• _Work to complete_: Report every line of the data where the string "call" appears.

START Data

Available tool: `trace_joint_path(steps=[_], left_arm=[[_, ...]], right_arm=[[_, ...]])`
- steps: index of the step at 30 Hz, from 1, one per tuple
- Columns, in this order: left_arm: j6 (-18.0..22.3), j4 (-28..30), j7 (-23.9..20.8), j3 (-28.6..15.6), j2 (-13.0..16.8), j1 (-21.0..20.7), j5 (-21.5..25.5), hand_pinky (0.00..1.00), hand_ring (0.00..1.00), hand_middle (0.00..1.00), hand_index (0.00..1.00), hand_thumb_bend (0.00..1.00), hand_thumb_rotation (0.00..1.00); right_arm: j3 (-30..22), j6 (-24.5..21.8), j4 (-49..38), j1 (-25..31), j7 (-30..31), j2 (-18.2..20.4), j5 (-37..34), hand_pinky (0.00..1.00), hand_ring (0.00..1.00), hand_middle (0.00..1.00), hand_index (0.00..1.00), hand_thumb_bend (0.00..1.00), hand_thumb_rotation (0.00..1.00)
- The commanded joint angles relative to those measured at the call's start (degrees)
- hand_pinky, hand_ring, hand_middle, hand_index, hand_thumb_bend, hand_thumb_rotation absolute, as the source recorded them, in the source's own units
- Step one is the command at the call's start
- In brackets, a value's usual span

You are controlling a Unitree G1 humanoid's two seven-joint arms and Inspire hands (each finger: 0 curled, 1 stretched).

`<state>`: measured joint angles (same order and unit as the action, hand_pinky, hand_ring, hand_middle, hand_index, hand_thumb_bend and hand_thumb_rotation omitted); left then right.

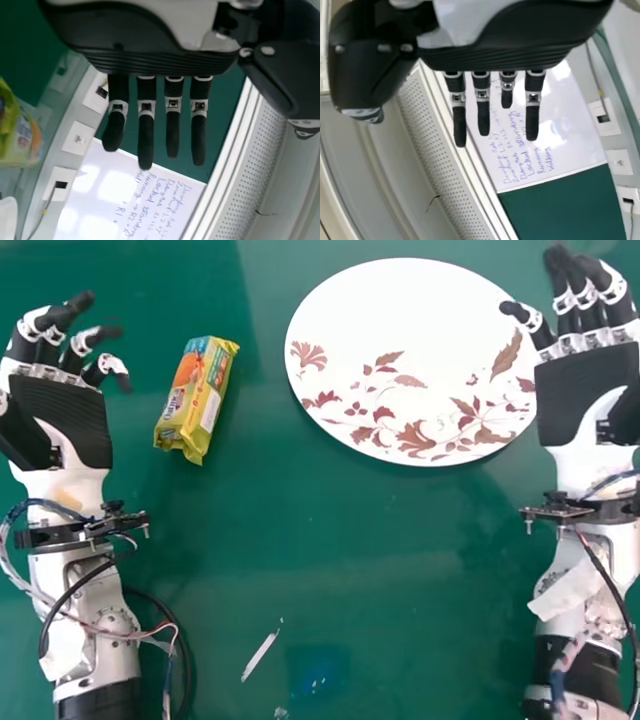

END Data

• _Task response_:
- The commanded joint angles relative to those measured at the call's start (degrees)
- Step one is the command at the call's start

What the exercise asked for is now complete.